WORK TO COMPLETE
Beneath this instruction is a block of data; output from it exactly the lines that run from the one containing "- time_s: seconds" through the one containing "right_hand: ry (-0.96", inclusive.

RECORDED INFORMATION

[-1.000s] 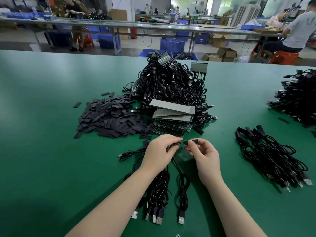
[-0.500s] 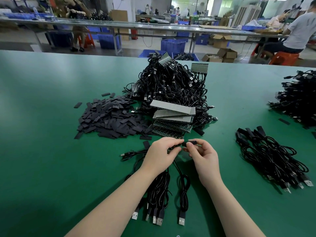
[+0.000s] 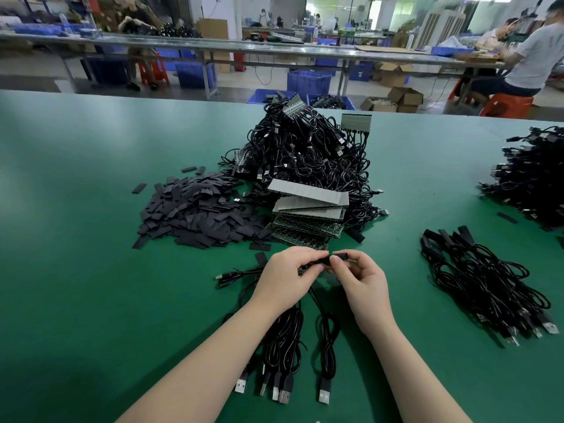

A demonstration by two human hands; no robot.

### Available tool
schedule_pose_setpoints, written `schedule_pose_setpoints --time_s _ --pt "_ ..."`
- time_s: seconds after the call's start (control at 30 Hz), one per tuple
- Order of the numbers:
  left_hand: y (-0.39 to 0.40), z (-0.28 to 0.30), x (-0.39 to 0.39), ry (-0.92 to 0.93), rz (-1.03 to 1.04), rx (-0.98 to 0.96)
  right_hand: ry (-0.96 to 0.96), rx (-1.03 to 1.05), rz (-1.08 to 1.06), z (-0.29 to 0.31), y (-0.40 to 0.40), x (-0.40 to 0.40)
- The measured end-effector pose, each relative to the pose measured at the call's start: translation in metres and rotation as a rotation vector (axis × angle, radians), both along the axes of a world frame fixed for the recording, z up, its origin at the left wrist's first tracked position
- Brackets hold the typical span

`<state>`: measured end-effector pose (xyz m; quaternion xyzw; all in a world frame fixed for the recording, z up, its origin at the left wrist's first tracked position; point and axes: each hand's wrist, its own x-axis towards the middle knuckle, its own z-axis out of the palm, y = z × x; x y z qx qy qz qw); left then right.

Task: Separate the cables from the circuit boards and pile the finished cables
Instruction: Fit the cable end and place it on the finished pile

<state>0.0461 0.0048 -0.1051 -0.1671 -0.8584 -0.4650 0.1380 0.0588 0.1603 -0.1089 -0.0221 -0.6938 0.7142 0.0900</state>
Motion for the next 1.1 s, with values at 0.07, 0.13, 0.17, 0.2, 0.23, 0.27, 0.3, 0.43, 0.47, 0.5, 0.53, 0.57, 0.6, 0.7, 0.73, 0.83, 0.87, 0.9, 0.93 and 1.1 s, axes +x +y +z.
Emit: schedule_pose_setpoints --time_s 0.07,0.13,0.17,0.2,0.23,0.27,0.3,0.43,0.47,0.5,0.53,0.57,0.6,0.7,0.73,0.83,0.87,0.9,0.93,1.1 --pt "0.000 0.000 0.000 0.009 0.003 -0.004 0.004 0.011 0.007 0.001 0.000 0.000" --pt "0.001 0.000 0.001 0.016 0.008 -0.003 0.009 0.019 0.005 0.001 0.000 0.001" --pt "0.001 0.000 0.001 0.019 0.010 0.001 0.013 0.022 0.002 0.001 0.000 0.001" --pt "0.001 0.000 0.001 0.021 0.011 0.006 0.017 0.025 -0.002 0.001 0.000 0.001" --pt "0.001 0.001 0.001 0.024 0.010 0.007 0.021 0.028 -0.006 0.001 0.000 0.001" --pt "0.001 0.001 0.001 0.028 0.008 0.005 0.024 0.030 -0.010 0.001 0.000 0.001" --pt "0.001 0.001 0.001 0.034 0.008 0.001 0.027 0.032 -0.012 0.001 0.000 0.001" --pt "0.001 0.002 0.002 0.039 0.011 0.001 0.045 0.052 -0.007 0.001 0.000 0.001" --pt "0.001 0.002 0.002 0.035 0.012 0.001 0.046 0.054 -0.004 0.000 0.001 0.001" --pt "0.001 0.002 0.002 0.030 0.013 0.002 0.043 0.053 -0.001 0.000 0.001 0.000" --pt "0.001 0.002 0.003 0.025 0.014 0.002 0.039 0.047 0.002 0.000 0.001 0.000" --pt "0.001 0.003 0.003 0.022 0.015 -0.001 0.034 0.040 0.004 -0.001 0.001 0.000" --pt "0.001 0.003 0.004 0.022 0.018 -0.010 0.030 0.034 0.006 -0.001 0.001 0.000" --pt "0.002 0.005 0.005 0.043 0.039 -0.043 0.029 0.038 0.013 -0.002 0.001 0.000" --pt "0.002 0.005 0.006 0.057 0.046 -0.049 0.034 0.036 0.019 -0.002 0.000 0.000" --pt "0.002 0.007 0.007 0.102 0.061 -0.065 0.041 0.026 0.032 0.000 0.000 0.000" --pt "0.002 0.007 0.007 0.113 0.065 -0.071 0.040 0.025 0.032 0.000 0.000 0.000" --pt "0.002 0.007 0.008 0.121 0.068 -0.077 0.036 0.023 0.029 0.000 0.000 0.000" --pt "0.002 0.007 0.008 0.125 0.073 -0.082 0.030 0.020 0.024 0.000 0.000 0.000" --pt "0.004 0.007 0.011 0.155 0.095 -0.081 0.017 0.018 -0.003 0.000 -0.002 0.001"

YOUR RESPONSE
- time_s: seconds after the call's start (control at 30 Hz), one per tuple
- Order of the numbers:
  left_hand: y (-0.39 to 0.40), z (-0.28 to 0.30), x (-0.39 to 0.39), ry (-0.92 to 0.93), rz (-1.03 to 1.04), rx (-0.98 to 0.96)
  right_hand: ry (-0.96 to 0.96), rx (-1.03 to 1.05), rz (-1.08 to 1.06), z (-0.29 to 0.31), y (-0.40 to 0.40), x (-0.40 to 0.40)

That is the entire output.